Régulièrement menacé, le photoreporter Ruben Espinosa avait fui l’Etat de Veracruz où quinze de ses confrères ont été tués depuis 2010.
La journée de dimanche a été celle du deuil au Mexique, au lendemain de la découverte de cinq cadavres torturés dans un appartement de Mexico : quatre femmes et un homme, le photojournaliste Rubén Espinosa, 31 ans. Spécialisé dans la couverture des conflits sociaux dans l’Etat de Veracruz, il avait décidé début juin de se réfugier dans la capitale, pour échapper aux menaces et intimidations qu’il dénonçait régulièrement. Même si les autorités restent prudentes sur le mobile du quintuple assassinat, des rassemblements ont eu lieu dimanche à Xalapa, capitale de Veracruz, et à Mexico. Les journalistes et les défenseurs des droits de l’homme ont réclamé justice pour leur camarade assassiné.
L’une des victimes était une amie de Rubén Espinosa, militante dans les milieux étudiants. Les identités des trois autres femmes (dont une employée de maison) n’ont pas été officiellement dévoilées.

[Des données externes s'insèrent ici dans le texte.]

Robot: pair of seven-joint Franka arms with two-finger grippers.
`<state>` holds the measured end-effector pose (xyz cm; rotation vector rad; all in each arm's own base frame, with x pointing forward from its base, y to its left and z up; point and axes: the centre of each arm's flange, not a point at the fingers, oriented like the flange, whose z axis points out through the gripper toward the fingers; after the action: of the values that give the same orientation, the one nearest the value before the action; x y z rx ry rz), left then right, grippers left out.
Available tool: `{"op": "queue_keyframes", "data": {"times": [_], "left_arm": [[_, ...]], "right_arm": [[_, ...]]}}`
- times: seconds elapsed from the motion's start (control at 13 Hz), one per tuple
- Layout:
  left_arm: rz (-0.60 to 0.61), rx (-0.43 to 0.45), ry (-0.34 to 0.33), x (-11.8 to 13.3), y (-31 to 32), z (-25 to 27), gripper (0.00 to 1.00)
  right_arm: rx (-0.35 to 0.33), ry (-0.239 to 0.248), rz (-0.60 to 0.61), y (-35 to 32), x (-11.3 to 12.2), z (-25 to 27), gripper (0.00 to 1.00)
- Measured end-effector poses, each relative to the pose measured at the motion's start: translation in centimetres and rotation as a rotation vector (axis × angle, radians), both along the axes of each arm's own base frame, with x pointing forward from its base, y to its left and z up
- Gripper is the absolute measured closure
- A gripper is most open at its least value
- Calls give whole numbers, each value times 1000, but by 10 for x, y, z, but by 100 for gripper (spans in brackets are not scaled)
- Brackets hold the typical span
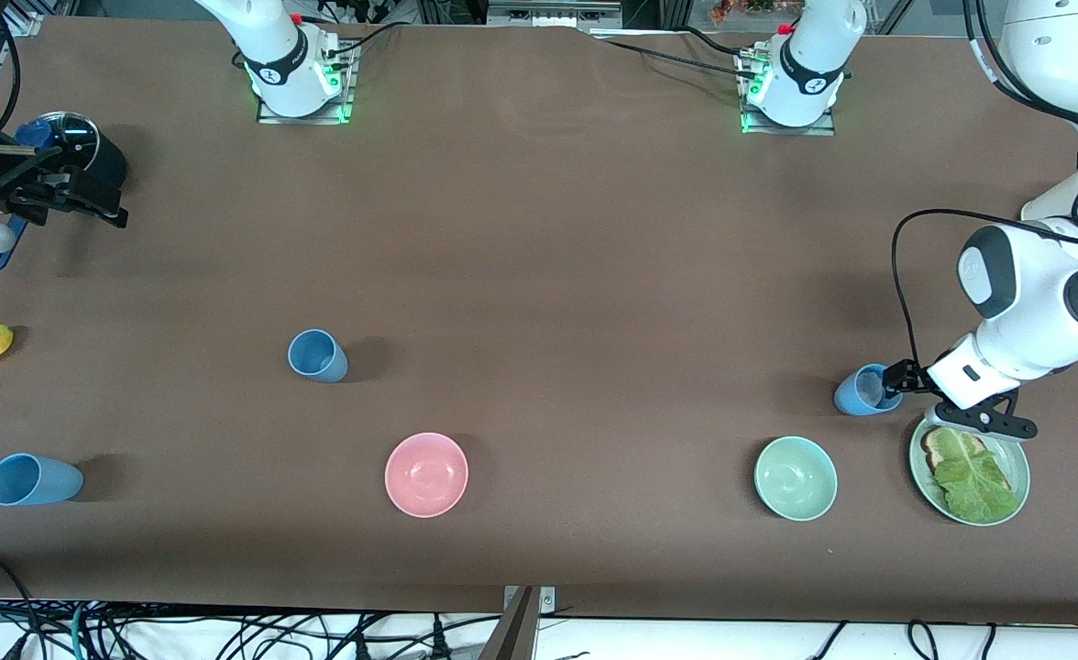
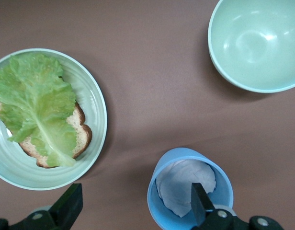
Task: Stack blue cups with both arms
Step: 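Lower the open left gripper around the blue cup's rim, then close the left gripper on the blue cup and lift it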
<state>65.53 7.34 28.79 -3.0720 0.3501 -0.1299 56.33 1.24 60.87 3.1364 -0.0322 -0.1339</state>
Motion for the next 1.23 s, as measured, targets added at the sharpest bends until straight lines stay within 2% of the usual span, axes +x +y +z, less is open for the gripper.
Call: {"op": "queue_keyframes", "data": {"times": [0.84, 1.23], "left_arm": [[2, -1, 2, -15, -1, -18, 0], [60, -43, 2, -18, 4, -35, 0]], "right_arm": [[0, 0, 0, 0, 0, 0, 0], [0, 0, 0, 0, 0, 0, 0]]}}
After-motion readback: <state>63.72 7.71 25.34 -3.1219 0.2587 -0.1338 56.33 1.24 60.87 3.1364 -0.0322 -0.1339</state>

Les corps sont apparus les mains attachées, avec des traces de violences et achevés par un coup de grâce.
Rubén Espinosa travaillait pour le magazine de gauche Proceso, pour l’agence d’images Cuarto Oscuro et pour plusieurs médias régionaux. Dans l’Etat de Veracruz, où le groupe criminel du cartel des Zetas est très actif, 15 journalistes ont été tués depuis 2010, date de l’arrivée au poste de gouverneur de Javier Duarte de Ochoa, membre du PRI, le parti de droite du président, Peña Nieto. L’assassinat le plus commenté fut celui de Regina Martinez, en 2012. La journaliste de Proceso et du quotidien de gauche la Jornada enquêtait sur les liens supposés entre Duarte et les Zetas.
Carte mémoire
En 2013, le reporter avait été violemment frappé par la police régionale alors qu’il couvrait une manifestation d’enseignants à Xalapa, et forcé d’effacer la carte mémoire de son appareil photo. Après avoir alerté la justice, il s’était vu proposer de l’argent, en échange du retrait de sa plainte, par des proches de Duarte, avait-il révélé.
L’ONG Article 19, qui défend la liberté d’expression, souligne qu’environ 80 journalistes mexicains menacés ont trouvé refuge dans la capitale, où les autorités sont supposées veiller à leur sécurité. Dans le cas d’Espinosa, il semble qu’aucune mesure de protection n’avait été prise. Selon Reporters sans frontières, plus de 80 journalistes ont été tués au Mexique au cours de la dernière décennie, et 17 sont portés disparus.